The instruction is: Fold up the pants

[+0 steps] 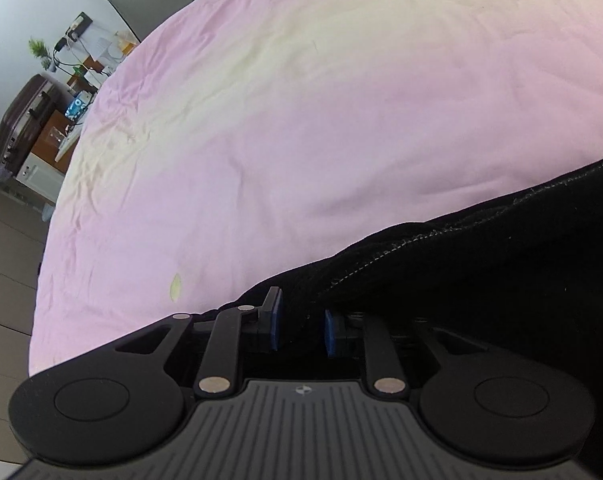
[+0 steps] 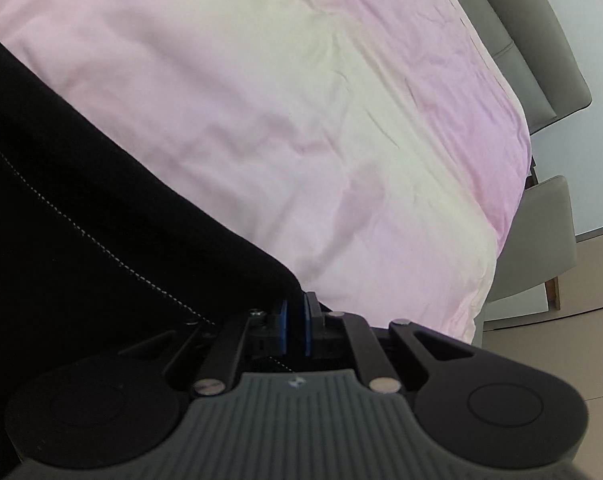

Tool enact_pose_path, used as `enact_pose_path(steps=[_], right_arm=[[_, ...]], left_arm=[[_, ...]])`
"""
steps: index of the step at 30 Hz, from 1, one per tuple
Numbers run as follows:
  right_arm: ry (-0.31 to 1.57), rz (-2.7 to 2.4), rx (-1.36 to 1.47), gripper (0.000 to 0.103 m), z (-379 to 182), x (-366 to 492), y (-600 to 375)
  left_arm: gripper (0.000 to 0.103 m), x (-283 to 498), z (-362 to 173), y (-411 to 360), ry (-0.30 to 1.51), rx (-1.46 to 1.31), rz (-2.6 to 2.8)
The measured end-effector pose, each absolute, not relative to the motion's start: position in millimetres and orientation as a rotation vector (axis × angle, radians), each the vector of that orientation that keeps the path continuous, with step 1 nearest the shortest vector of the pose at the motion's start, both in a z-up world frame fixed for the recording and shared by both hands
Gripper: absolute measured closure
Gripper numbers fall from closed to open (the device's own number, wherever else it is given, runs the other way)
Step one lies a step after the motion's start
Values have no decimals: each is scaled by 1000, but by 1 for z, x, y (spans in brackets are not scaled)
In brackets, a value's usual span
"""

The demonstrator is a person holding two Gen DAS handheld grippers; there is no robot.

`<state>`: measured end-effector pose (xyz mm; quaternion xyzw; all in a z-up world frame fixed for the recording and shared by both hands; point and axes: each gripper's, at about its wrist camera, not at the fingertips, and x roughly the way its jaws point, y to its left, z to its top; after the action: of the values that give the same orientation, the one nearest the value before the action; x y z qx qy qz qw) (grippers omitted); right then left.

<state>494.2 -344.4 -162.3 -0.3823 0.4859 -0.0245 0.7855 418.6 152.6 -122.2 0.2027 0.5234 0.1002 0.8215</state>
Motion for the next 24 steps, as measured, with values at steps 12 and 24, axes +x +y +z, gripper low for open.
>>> enact_pose_path(steps=[12,24], right_arm=[[992,-126,-848,41,-131,478,-348],[995,-126,-782,30,-100,408,-355]], left_arm=[[38,416,-77,163,1142,415,161],[21,349,-14,203,1047,258,272]])
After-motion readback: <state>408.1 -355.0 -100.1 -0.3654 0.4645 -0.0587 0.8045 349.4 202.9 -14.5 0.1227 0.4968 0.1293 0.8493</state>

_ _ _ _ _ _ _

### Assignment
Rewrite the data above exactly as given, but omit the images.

### Solution for this task
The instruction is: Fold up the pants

[+0 steps] 
[+0 steps] 

Tool enact_pose_path, used as `enact_pose_path(steps=[_], right_arm=[[_, ...]], left_arm=[[_, ...]])`
"""
steps: index of the step at 30 Hz, from 1, one per tuple
Numbers run as follows:
  right_arm: ry (-0.31 to 1.57), rz (-2.7 to 2.4), rx (-1.36 to 1.47), gripper (0.000 to 0.103 m), z (-379 to 182), x (-366 to 492), y (-600 to 375)
  left_arm: gripper (0.000 to 0.103 m), x (-283 to 498), z (-362 to 173), y (-411 to 360), ry (-0.30 to 1.51), rx (-1.46 to 1.31), rz (-2.6 to 2.8)
The measured end-effector pose, each absolute, not relative to the motion's start: position in millimetres and orientation as a rotation vector (axis × angle, radians), each the vector of that orientation that keeps the path continuous, with step 1 nearest the shortest vector of the pose at the motion's start, both in a z-up world frame fixed for the recording and shared by both hands
Gripper: absolute measured closure
Gripper numbers fall from closed to open (the device's own number, wherever else it is given, runs the other way)
Step one lies a step after the motion's start
Values have no decimals: each is scaled by 1000, but by 1 for z, x, y (spans in brackets are not scaled)
In brackets, a value's usual span
"""

The demonstrator is a person holding two Gen DAS handheld grippers; there is no robot.

`<state>`: measured end-effector pose (xyz mm; quaternion xyzw; all in a z-up world frame fixed for the recording and shared by both hands; point and axes: each gripper's, at about its wrist camera, not at the fingertips, and x roughly the way its jaws point, y to its left, z to its top; after the action: of the values that give the same orientation, the one nearest the value before the action; x y z qx qy qz qw) (grippers omitted); right then left.

<state>494.2 -344.4 -162.3 -0.3823 0.4859 -0.0245 0.7855 418.6 152.6 -122.2 0.2027 0.5234 0.1002 0.8215</state>
Motion for the next 24 steps, as measured, with values at steps 12 and 24, axes +x +y +z, gripper low for open.
>>> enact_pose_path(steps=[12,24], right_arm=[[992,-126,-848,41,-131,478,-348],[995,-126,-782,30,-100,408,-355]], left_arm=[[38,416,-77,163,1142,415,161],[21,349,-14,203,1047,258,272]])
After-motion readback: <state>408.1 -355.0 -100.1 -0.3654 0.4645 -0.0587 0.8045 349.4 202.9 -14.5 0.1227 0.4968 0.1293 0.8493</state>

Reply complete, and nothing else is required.